What needs to be done - The data that follows must be transcribed in full and exactly, minus the pictures.

Available data -
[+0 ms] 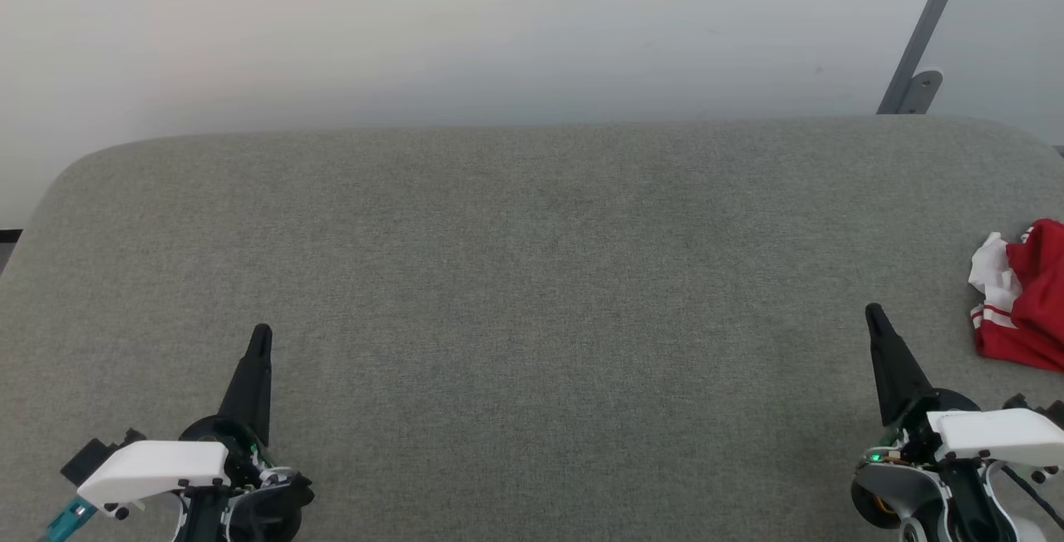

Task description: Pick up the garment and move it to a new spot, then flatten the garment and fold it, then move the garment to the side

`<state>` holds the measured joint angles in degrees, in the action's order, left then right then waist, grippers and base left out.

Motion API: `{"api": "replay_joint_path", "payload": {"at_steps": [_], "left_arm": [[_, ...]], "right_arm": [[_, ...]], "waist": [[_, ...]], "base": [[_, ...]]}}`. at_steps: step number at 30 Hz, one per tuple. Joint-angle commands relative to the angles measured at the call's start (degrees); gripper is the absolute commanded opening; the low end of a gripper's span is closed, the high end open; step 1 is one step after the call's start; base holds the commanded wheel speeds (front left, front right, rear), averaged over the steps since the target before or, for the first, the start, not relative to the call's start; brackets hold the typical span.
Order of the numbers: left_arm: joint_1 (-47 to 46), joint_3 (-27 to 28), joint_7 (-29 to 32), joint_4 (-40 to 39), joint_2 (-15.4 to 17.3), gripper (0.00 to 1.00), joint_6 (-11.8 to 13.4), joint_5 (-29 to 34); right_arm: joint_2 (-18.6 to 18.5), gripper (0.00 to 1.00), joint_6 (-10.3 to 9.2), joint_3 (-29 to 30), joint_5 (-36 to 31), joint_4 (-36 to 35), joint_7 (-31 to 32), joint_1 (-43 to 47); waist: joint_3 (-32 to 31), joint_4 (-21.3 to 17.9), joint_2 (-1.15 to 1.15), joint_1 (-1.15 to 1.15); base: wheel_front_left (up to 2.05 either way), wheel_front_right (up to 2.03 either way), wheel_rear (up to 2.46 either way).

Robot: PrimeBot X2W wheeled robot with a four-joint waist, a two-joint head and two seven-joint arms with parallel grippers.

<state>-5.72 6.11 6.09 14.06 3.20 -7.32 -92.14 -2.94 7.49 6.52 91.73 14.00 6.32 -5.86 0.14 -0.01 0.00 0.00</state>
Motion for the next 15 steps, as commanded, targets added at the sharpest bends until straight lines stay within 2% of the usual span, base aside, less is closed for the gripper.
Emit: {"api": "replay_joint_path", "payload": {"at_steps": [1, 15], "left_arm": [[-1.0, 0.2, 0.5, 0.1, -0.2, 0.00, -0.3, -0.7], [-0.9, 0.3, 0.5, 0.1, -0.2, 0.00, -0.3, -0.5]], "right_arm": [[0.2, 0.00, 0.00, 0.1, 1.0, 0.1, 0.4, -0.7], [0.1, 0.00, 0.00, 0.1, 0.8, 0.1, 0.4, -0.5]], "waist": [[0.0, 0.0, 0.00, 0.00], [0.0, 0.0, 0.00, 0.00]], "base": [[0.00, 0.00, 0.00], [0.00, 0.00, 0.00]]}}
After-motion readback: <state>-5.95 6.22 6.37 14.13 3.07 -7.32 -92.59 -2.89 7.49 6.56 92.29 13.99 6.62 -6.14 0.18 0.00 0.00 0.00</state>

Finished task -
[+0 ms] 

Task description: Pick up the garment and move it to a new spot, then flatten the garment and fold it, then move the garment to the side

`<state>` holds the measured joint angles in degrees, in the action's order, left then right then waist, grippers and base left out.

Motion API: `{"api": "replay_joint_path", "payload": {"at_steps": [_], "left_arm": [[_, ...]], "right_arm": [[_, ...]], "waist": [[_, ...]], "base": [[_, ...]]}}`. at_steps: step number at 30 Hz, one per tuple. Joint-angle commands relative to the angles measured at the call's start (degrees); gripper is the absolute commanded opening; the low end of a gripper's span is closed, the high end open; step 1 is one step after the call's start; base holds the commanded wheel speeds (front left, front right, rear), averaged over the steps since the target before or, for the first, the start, not relative to the call's start; brackets hold the typical span.
Order of the numbers: left_arm: joint_1 (-47 to 46), joint_3 (-27 to 28), joint_7 (-29 to 32), joint_4 (-40 to 39), joint_2 (-15.4 to 17.3), gripper (0.00 to 1.00), joint_6 (-11.8 to 13.4), joint_5 (-29 to 34); right_arm: joint_2 (-18.6 to 18.5), gripper (0.00 to 1.00), joint_6 (-10.3 to 9.2), joint_3 (-29 to 30), joint_5 (-36 to 31), joint_4 (-36 to 35), joint_7 (-31 to 32), joint_1 (-43 to 47); waist: joint_3 (-32 to 31), joint_4 (-21.3 to 17.9), joint_2 (-1.15 to 1.15), joint_1 (-1.15 to 1.15); base: wheel_front_left (up to 2.05 either way), wheel_front_right (up to 2.03 either way), wheel_rear (up to 2.46 either way).

Robot: PrimeBot X2W wheeled robot with a four-joint waist, a two-joint head and two seven-joint arms with parallel grippers.

<state>-5.72 6.11 6.09 14.06 3.20 -7.32 -92.14 -2.94 7.49 6.52 91.73 14.00 6.32 -5.86 0.14 -0.01 0.00 0.00</state>
Motion for the next 15 steps, as commanded, targets added at the sharpest bends until straight lines stay within 2% of the usual span, base aside, less is closed for the gripper.
Emit: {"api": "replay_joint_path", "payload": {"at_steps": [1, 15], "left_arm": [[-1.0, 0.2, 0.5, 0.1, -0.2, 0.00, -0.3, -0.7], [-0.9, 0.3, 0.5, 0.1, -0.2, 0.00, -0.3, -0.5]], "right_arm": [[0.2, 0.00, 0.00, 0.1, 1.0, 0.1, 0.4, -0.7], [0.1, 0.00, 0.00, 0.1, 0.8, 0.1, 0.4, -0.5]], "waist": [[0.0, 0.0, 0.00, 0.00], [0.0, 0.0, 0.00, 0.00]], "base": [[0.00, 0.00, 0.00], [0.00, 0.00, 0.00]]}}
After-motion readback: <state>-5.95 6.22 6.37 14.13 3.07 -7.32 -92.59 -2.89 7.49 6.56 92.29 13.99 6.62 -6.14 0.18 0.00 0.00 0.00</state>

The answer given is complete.